Work order:
Print the data below exactly, but only the lines from the one containing "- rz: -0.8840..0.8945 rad" down to the one containing "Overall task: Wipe", inclusive.

>>>>

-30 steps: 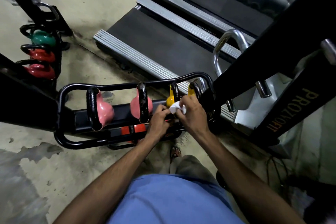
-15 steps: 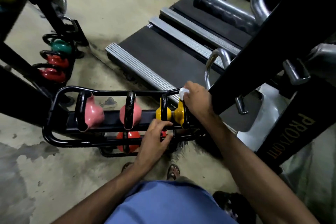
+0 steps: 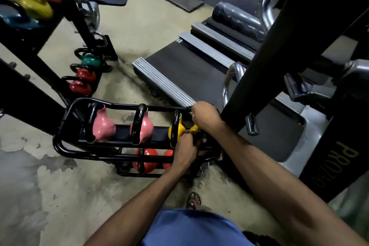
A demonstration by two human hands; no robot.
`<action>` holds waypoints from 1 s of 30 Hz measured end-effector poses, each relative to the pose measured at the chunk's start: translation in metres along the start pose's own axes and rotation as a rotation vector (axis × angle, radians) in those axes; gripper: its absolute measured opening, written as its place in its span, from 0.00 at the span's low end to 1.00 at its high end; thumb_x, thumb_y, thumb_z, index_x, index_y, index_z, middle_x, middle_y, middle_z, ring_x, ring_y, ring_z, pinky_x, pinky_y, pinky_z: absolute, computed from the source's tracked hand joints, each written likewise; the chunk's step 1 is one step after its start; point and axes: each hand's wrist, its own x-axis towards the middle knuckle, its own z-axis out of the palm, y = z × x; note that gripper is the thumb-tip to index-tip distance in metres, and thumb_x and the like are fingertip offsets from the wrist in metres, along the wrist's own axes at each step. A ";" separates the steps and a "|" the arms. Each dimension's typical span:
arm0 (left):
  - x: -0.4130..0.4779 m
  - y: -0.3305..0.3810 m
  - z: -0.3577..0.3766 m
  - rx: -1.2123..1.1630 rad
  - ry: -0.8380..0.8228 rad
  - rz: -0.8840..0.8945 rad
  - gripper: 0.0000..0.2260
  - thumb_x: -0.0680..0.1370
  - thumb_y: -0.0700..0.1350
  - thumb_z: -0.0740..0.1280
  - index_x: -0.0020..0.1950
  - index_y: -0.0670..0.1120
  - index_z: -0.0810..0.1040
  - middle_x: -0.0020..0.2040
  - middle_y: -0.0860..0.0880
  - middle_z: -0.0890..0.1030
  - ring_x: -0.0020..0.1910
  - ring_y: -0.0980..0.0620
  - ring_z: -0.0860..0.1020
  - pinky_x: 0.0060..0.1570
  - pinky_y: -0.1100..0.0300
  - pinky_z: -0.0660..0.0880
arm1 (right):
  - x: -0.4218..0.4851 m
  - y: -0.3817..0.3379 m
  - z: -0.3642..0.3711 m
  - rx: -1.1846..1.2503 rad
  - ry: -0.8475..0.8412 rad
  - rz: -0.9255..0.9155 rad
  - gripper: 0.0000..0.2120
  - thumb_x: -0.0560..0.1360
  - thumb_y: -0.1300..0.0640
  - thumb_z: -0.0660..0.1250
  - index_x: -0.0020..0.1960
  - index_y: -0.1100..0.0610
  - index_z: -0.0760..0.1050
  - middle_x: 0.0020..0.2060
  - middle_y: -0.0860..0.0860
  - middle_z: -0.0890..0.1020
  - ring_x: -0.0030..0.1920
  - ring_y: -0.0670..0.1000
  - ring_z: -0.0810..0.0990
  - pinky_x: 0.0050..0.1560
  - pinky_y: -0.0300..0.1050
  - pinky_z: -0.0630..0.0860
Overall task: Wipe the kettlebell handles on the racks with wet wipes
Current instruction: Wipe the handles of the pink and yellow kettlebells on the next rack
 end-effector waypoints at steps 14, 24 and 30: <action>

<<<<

The answer:
  - rz: -0.8840..0.8945 rad
  - gripper: 0.0000..0.2260
  - thumb_x: -0.0680..0.1370
  - thumb_y: -0.0700..0.1350
  - thumb_z: -0.0740..0.1280
  - index_x: -0.0020..0.1950
  - index_y: -0.0670..0.1120
  - index_z: -0.0810..0.1040
  - middle_x: -0.0020..0.2040
  - middle_y: -0.0860..0.0880
  - middle_z: -0.0890..0.1030
  - ring_x: -0.0020..0.1910
  - ring_y: -0.0980..0.0620
  - ring_z: -0.0860..0.1020
  - pinky_x: 0.0060..0.1570
  - pinky_y: -0.1100..0.0300
  - pinky_z: -0.0660..0.0880
arm1 (right):
  - x: -0.4218..0.4851 m
  - y: -0.3817..0.3379 m
  - z: -0.3642..0.3711 m
  - rx: -1.1846..1.2503 rad
  - ry: -0.8475..0.8412 rad
  - rz: -0.9255..0.9155 rad
  - gripper: 0.0000..0.2120
  - thumb_x: -0.0560..0.1360
  - thumb_y: -0.1300..0.0640
  - thumb_z: -0.0660..0.1250
  - index_x: -0.0020..0.1960
  - index_y: -0.1100..0.0610
  - index_z: -0.0760..0.1050
  - middle_x: 0.0020..0.2060
  - middle_y: -0.0860..0.0860
  - middle_z: -0.0890..0.1020
  - ring_x: -0.0030..0.1920
  - ring_y: -0.0670..0.1000
  - ring_z: -0.0810..0.0990
  - pinky_x: 0.0050..0.1560
  - pinky_y: -0.0300..0.1050
  - pinky_z: -0.0630..0.0860
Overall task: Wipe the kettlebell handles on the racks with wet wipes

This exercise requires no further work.